*What you need to do:*
Retype the records exactly, with nothing added or dropped.

*Data listing:*
--------------------

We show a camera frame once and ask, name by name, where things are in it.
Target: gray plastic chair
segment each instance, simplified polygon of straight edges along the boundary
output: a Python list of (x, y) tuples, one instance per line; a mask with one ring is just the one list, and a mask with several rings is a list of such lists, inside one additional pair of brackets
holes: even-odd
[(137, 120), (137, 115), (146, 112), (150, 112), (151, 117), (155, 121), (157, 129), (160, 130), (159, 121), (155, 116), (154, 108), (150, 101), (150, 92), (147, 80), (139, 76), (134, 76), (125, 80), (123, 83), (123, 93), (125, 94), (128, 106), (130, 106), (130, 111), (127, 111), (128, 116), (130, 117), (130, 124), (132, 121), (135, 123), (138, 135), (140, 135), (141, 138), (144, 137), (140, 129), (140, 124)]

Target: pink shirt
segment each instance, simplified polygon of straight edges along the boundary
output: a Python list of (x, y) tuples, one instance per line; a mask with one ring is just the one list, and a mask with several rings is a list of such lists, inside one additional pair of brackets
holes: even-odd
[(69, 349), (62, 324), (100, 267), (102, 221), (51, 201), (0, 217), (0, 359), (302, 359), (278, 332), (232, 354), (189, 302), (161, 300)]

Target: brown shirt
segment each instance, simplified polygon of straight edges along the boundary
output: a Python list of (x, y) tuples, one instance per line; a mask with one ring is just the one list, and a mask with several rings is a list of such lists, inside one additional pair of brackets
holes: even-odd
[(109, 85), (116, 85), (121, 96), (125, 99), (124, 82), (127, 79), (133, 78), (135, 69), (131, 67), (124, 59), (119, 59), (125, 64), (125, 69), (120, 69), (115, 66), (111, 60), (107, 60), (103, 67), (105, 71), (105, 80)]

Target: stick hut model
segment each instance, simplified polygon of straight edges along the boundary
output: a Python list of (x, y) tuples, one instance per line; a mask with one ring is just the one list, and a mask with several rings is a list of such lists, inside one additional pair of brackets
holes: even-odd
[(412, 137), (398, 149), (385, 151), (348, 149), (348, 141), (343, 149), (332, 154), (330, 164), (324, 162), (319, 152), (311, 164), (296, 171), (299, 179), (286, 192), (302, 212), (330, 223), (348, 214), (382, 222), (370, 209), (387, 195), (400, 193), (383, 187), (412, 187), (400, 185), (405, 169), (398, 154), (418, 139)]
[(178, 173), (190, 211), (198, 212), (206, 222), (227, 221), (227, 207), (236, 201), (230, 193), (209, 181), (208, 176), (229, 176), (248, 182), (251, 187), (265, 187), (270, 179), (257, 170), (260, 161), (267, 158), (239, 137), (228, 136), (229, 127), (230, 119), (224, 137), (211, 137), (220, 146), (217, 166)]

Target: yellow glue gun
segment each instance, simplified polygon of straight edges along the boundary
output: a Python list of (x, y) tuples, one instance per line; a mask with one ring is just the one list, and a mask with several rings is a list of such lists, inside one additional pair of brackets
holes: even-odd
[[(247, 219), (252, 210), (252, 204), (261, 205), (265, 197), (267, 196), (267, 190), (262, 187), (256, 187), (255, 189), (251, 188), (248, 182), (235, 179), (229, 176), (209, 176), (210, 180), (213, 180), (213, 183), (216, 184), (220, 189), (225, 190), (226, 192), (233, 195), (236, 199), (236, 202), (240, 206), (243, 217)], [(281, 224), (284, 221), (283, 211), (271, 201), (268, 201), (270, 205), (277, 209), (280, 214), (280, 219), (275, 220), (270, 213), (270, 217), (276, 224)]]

--------------------

*Your solution:*
We show a camera frame once and ask, name by name, where things are in it.
Target: gray plastic chair
segment each instance, simplified polygon of straight edges along the boundary
output: a Python list of (x, y) tuples, one instance per line; a mask with one ring is just the one list, and a mask with several rings is a list of such lists, inside one additional pair of brackets
holes: even-odd
[(137, 120), (137, 115), (146, 112), (150, 112), (151, 117), (155, 121), (157, 129), (160, 130), (159, 121), (155, 116), (154, 108), (150, 101), (150, 92), (147, 80), (139, 76), (134, 76), (125, 80), (123, 83), (123, 93), (125, 94), (128, 106), (130, 106), (130, 111), (127, 111), (128, 116), (130, 117), (130, 124), (132, 121), (135, 123), (138, 135), (140, 135), (141, 138), (144, 137), (140, 129), (140, 124)]

Target: pink shirt
segment each instance, simplified polygon of straight edges along the boundary
output: a Python list of (x, y) tuples, one instance per line; a mask with one ring is just the one list, and a mask with several rings is a list of such lists, inside one additional pair of brackets
holes: even-odd
[(69, 349), (62, 324), (100, 267), (102, 221), (51, 201), (0, 217), (0, 359), (302, 359), (278, 332), (232, 354), (189, 302), (161, 300)]

Target: brown shirt
segment each instance, simplified polygon of straight edges along the boundary
output: a Python list of (x, y) tuples, one instance per line; a mask with one ring is just the one list, and a mask with several rings is a list of such lists, inside one additional pair of brackets
holes: even-odd
[(109, 85), (116, 85), (121, 96), (125, 99), (124, 82), (127, 79), (133, 78), (135, 69), (131, 67), (124, 59), (119, 59), (125, 64), (125, 69), (120, 69), (115, 66), (111, 60), (107, 60), (103, 67), (105, 71), (105, 80)]

Target: stick hut model
segment each instance, simplified polygon of straight edges along the boundary
output: a Python list of (x, y) tuples, one instance per line; a mask with one ring is just the one list, and a mask with several rings is a list of such lists, inside one additional pair of brackets
holes: even-odd
[(412, 137), (398, 149), (385, 151), (348, 149), (348, 141), (343, 149), (332, 154), (330, 164), (324, 162), (319, 152), (311, 164), (296, 171), (299, 179), (286, 192), (302, 212), (330, 223), (348, 214), (382, 222), (370, 209), (387, 195), (400, 193), (383, 187), (412, 187), (400, 185), (405, 169), (398, 154), (418, 139)]
[(178, 173), (190, 211), (198, 212), (206, 222), (227, 221), (227, 207), (236, 201), (230, 193), (209, 181), (208, 176), (229, 176), (248, 182), (251, 187), (265, 187), (270, 179), (257, 170), (260, 161), (267, 158), (239, 137), (228, 136), (229, 127), (230, 119), (224, 137), (211, 137), (220, 146), (217, 166)]

Target: yellow glue gun
segment each instance, simplified polygon of straight edges along the boundary
output: a Python list of (x, y) tuples, one instance per line; a mask with one ring is just the one list, and a mask with several rings is a list of such lists, inside one additional pair of brackets
holes: even-odd
[[(247, 219), (252, 210), (252, 204), (261, 205), (265, 197), (267, 196), (267, 190), (262, 187), (256, 187), (255, 189), (251, 188), (248, 182), (235, 179), (229, 176), (209, 176), (210, 180), (213, 180), (213, 183), (216, 184), (220, 189), (225, 190), (226, 192), (233, 195), (236, 199), (236, 202), (240, 206), (243, 217)], [(281, 224), (284, 221), (283, 211), (271, 201), (268, 201), (270, 205), (277, 209), (280, 214), (280, 219), (275, 220), (270, 213), (270, 217), (276, 224)]]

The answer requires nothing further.